◆ TASK TO COMPLETE
The listing below holds a line with "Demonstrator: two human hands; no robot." and a line with "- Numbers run". Reproduce those two lines exactly, plus everything between them.

** COLLECTED DATA follows **

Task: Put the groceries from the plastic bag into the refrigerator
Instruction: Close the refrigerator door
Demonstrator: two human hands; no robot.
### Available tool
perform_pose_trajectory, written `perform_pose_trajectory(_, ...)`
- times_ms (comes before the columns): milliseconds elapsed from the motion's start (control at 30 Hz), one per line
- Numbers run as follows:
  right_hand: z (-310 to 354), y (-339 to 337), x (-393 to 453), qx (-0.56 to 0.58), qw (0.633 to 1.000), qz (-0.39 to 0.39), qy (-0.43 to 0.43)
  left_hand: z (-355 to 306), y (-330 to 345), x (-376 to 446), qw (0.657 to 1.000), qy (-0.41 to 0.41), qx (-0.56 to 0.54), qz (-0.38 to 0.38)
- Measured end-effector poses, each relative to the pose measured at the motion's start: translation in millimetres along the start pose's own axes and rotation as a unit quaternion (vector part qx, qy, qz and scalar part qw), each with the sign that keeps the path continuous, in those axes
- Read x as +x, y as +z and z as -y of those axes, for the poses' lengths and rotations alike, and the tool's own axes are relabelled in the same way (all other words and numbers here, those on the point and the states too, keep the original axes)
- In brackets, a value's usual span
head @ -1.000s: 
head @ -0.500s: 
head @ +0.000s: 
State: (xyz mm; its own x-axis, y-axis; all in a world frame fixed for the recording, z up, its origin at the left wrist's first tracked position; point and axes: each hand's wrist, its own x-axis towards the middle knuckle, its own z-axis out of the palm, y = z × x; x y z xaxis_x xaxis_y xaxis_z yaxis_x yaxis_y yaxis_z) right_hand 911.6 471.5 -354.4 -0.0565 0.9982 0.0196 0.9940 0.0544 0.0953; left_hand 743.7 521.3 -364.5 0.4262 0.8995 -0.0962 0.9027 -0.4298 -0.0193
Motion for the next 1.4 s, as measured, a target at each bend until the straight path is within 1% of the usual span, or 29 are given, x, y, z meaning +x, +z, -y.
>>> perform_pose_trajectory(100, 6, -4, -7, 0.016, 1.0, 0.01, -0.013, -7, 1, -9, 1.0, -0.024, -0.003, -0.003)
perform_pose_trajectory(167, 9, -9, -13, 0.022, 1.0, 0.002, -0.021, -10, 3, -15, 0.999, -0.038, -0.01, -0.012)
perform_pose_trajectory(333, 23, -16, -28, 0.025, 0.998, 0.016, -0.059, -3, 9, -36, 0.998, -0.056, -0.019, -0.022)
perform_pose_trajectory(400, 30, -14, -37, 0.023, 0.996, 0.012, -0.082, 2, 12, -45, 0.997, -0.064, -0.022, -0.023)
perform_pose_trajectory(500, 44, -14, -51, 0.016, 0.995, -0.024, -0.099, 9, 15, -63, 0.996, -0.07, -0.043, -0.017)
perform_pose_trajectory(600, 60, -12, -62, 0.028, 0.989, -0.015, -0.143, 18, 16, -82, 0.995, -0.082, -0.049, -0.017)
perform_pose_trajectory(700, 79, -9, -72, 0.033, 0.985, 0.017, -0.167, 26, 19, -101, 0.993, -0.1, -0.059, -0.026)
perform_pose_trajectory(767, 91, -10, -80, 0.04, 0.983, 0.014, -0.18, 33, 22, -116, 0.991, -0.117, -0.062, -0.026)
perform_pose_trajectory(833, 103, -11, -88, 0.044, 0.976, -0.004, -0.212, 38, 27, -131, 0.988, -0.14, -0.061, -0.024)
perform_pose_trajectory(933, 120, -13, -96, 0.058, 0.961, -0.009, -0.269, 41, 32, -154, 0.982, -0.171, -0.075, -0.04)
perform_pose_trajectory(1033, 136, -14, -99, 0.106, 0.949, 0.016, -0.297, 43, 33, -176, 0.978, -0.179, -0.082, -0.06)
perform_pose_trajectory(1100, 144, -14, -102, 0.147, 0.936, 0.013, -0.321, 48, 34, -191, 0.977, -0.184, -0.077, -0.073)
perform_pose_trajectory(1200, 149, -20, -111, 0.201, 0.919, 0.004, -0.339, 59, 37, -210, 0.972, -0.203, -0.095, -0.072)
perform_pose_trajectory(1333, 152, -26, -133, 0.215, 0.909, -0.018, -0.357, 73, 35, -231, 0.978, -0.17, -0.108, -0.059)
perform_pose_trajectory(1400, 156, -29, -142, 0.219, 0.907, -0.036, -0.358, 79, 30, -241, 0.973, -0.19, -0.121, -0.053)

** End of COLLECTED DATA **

◆ PROBLEM SOLUTION
Demonstrator: two human hands; no robot.
### Available tool
perform_pose_trajectory, written `perform_pose_trajectory(_, ...)`
- times_ms (comes before the columns): milliseconds elapsed from the motion's start (control at 30 Hz), one per line
- Numbers run as follows:

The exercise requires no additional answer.